**EXERCISE AIM:**
The expected reply is all of the data, returned exactly.

**DATASET CONTENT:**

================

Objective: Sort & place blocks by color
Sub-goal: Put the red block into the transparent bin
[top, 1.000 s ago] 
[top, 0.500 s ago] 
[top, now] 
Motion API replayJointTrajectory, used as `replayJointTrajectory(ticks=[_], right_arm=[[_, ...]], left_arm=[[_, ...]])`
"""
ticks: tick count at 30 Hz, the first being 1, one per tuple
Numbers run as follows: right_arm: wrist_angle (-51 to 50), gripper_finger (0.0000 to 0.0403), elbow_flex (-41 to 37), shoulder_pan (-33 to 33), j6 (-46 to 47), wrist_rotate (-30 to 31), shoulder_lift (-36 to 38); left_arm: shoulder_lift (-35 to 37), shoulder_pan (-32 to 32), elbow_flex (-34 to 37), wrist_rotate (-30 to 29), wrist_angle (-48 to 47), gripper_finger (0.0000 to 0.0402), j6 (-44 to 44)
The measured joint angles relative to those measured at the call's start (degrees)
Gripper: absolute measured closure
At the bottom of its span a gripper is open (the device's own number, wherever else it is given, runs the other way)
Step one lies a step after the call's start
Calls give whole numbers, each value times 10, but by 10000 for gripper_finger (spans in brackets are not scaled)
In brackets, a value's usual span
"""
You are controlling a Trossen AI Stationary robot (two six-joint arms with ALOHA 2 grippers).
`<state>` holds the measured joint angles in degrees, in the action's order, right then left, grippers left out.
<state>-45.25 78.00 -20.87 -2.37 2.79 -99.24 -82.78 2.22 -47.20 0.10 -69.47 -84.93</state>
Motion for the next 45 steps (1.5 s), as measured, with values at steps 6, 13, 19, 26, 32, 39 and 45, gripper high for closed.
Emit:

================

**RESULT FOR THIS TASK:**
Objective: Sort & place blocks by color
Sub-goal: Put the red block into the transparent bin
[top, 1.000 s ago] 
[top, 0.500 s ago] 
[top, now] 
Motion API replayJointTrajectory, used as `replayJointTrajectory(ticks=[_], right_arm=[[_, ...]], left_arm=[[_, ...]])`
"""
ticks: tick count at 30 Hz, the first being 1, one per tuple
Numbers run as follows: right_arm: wrist_angle (-51 to 50), gripper_finger (0.0000 to 0.0403), elbow_flex (-41 to 37), shoulder_pan (-33 to 33), j6 (-46 to 47), wrist_rotate (-30 to 31), shoulder_lift (-36 to 38); left_arm: shoulder_lift (-35 to 37), shoulder_pan (-32 to 32), elbow_flex (-34 to 37), wrist_rotate (-30 to 29), wrist_angle (-48 to 47), gripper_finger (0.0000 to 0.0402), j6 (-44 to 44)
The measured joint angles relative to those measured at the call's start (degrees)
Gripper: absolute measured closure
At the bottom of its span a gripper is open (the device's own number, wherever else it is given, runs the other way)
Step one lies a step after the call's start
Calls give whole numbers, each value times 10, but by 10000 for gripper_finger (spans in brackets are not scaled)
In brackets, a value's usual span
"""
You are controlling a Trossen AI Stationary robot (two six-joint arms with ALOHA 2 grippers).
`<state>` holds the measured joint angles in degrees, in the action's order, right then left, grippers left out.
<state>-45.25 78.00 -20.87 -2.37 2.79 -99.24 -82.78 2.22 -47.20 0.10 -69.47 -84.93</state>
Motion for the next 45 steps (1.5 s), as measured, with values at steps 6, 13, 19, 26, 32, 39 and 45, gripper high for closed.
Emit:

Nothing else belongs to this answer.